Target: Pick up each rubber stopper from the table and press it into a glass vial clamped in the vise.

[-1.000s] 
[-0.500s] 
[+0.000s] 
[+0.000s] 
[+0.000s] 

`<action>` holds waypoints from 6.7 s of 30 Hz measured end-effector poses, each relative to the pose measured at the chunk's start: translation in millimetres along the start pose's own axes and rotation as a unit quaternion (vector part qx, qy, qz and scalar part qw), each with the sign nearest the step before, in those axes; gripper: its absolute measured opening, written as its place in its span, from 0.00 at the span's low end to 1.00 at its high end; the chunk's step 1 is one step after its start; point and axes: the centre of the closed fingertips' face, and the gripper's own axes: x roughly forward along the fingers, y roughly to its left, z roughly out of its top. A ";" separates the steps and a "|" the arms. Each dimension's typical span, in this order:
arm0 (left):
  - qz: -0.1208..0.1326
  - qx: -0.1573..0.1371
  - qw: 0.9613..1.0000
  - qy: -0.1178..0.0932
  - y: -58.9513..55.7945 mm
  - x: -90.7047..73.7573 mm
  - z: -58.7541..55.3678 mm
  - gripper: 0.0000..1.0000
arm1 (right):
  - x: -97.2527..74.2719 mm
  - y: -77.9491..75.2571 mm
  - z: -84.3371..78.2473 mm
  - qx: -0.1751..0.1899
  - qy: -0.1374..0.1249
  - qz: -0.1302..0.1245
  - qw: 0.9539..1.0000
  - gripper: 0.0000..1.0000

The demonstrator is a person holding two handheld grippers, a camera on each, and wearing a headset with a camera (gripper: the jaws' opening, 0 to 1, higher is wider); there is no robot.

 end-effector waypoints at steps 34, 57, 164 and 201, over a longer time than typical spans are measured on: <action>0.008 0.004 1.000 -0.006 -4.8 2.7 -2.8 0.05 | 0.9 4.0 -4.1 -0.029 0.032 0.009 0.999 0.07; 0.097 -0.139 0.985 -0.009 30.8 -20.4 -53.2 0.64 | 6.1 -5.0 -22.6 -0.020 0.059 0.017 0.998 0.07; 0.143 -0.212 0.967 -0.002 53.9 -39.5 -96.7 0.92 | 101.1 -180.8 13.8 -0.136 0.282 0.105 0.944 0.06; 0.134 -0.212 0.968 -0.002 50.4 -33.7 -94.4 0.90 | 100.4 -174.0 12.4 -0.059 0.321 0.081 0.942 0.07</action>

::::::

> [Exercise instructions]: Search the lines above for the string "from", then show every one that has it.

> [Your response]:
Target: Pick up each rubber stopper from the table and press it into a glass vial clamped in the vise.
`<action>` holds waypoints from 6.7 s of 30 Hz measured end-effector poses, each relative to the pose measured at the chunk's start: translation in millimetres along the start pose's own axes and rotation as a unit quaternion (vector part qx, qy, qz and scalar part qw), each with the sign nearest the step before, in those axes; gripper: its absolute measured opening, written as its place in its span, from 0.00 at the span's low end to 1.00 at its high end; the chunk's step 1 is one step after its start; point and axes: the centre of the closed fingertips' face, and the gripper's own axes: x roughly forward along the fingers, y roughly to its left, z roughly out of its top. A ";" separates the steps and a "|" the arms. Each dimension's typical span, in this order:

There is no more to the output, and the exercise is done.